Of the 39.3Mt of exports, 38.8Mt was exclusively iron ore, bound mostly for China and partly for Korea, Taiwan and a small handful of other countries.
Almost 79,000 tonnes of manganese ore and 84,000 tonnes of spodumene concentrate was exported to China.
Out of a total of 162,000 tonnes of imports, Port Hedland brought in roughly 140,000 tonnes of hydrocarbon.
A throughput of 14.7Mt was reported at the Port of Dampier in February 2023, a 26 per cent increase from February 2022.
Import tallied 87,000 tonnes, which is a 10 per cent decrease from last year.
These exports were again overwhelmingly iron ore, with Port Dampier processing over 12.2 million tonnes of the resource in the month of February alone.
The Federal Government recently announced a $565 million investment into the Port of Hedland to expand its export and import capacity.
In a collaborative effort between the Federal and Western Australian governments, the investment will see Lumsden Point expanded and new facilities and berths installed to help diversify trade in the Pilbara.
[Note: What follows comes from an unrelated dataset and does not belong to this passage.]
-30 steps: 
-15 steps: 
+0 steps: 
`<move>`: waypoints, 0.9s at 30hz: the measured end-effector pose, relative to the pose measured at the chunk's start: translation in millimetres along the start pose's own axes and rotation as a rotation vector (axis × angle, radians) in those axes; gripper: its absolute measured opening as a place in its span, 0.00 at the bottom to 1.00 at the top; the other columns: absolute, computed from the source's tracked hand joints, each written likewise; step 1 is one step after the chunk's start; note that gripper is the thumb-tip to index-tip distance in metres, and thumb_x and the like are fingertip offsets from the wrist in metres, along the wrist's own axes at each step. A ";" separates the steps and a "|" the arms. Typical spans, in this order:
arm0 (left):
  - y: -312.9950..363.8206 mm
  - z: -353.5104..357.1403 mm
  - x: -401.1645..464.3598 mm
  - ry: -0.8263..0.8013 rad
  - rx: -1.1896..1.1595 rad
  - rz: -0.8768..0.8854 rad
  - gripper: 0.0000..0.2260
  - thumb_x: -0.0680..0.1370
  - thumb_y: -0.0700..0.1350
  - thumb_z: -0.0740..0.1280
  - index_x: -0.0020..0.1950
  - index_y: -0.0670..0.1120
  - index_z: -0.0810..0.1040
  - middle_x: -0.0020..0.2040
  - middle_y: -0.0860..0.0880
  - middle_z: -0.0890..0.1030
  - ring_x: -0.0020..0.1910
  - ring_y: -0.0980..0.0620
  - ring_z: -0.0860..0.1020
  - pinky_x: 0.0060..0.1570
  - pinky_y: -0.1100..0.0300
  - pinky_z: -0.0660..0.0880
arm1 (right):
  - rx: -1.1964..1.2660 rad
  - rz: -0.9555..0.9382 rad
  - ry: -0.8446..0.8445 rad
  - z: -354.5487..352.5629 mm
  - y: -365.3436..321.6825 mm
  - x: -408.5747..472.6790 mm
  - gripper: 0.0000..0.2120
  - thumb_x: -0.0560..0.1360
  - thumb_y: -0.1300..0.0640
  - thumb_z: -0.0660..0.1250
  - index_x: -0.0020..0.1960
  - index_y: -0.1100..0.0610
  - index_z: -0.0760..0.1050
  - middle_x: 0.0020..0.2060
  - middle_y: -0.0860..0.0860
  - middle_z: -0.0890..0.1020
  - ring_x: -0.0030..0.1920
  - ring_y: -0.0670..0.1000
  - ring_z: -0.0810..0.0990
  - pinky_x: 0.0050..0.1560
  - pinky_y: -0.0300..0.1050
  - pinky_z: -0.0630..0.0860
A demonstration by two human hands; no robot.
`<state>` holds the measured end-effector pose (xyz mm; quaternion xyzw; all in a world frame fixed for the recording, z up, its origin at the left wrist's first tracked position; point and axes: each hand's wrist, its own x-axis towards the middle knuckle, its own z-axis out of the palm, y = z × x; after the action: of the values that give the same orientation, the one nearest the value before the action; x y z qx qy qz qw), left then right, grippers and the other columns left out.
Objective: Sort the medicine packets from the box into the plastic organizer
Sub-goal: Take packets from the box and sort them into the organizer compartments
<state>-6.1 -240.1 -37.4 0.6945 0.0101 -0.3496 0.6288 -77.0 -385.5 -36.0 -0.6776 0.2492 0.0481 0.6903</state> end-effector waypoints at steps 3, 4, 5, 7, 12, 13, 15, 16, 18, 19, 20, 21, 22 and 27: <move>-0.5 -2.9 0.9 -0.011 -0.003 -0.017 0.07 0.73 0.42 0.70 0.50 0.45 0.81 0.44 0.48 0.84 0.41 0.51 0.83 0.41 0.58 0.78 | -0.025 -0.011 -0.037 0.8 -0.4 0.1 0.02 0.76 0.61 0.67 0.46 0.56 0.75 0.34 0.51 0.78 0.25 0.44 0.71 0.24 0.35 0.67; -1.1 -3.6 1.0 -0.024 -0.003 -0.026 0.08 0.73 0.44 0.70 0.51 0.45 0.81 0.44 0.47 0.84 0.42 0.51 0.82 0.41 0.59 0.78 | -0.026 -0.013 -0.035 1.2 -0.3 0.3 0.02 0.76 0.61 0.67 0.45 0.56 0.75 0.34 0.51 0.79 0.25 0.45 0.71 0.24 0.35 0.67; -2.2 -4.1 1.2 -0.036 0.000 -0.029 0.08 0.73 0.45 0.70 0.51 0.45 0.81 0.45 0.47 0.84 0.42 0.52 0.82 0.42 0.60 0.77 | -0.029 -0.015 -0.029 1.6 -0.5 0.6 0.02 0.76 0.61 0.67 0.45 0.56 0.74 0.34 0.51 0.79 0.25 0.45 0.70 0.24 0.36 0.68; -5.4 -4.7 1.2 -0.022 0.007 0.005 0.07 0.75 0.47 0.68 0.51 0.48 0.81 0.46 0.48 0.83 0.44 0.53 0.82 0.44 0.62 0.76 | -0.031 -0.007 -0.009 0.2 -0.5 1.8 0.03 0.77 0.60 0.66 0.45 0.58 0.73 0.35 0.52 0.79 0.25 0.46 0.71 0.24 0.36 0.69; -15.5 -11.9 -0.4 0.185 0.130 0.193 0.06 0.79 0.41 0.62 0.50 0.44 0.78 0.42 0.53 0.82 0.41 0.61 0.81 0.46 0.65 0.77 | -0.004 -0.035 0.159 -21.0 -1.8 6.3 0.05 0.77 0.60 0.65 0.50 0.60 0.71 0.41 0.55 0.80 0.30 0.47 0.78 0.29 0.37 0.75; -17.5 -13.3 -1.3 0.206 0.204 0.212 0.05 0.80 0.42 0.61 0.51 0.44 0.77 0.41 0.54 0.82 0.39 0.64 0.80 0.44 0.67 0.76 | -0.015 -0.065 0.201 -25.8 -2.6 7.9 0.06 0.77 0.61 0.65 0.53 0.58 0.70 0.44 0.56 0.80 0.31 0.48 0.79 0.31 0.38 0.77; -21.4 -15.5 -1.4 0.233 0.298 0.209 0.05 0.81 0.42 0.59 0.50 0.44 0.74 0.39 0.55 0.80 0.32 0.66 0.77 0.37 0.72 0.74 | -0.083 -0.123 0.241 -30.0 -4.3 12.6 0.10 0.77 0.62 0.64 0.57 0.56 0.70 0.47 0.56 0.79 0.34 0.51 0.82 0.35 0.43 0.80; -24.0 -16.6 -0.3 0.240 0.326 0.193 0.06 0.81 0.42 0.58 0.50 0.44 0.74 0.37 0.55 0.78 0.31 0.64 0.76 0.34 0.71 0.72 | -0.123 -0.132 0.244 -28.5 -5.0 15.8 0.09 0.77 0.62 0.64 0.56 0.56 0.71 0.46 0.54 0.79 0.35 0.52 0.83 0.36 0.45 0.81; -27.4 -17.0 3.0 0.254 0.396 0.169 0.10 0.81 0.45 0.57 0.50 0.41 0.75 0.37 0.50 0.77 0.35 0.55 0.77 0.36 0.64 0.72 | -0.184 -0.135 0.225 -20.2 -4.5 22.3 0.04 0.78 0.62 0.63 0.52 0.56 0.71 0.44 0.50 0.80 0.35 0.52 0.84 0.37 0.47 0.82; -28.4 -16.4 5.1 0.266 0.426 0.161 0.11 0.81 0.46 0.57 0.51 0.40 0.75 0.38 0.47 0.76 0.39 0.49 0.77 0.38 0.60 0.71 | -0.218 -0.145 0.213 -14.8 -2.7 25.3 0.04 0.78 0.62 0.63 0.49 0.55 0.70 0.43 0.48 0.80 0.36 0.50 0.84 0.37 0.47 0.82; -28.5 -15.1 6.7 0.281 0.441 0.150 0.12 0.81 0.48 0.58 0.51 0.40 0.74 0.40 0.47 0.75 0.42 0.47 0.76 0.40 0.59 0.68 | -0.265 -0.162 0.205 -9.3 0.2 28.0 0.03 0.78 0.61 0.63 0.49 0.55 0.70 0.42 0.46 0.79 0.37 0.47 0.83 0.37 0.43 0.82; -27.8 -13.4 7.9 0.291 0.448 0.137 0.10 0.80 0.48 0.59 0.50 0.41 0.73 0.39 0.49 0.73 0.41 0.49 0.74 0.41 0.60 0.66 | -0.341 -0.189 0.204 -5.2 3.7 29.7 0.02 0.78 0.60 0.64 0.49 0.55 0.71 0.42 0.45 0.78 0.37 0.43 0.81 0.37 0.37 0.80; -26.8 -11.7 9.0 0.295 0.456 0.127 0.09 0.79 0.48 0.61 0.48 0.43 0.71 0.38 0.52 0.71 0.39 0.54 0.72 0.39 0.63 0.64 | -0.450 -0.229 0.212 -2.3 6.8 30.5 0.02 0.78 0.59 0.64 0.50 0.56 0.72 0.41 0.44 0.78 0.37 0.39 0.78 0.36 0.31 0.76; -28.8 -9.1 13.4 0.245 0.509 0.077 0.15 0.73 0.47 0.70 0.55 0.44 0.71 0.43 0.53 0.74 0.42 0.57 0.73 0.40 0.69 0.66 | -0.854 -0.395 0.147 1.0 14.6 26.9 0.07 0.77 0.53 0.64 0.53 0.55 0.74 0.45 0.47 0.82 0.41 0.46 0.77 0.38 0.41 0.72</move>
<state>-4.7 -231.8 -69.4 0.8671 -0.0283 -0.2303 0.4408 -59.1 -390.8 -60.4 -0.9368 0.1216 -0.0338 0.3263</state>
This will include increasing the capacity to export lithium and copper concentrates.
Prime Minister Anthony Albanese said the upgrade will help unlock trade and investment opportunities and help to drive Australia’s net-zero future.
“Demand is growing locally and overseas for clean energy sources and our Government’s investment in the Lumsden Point expansion will help position northern Australia to take advantage of the economic opportunities this demand presents,” he said.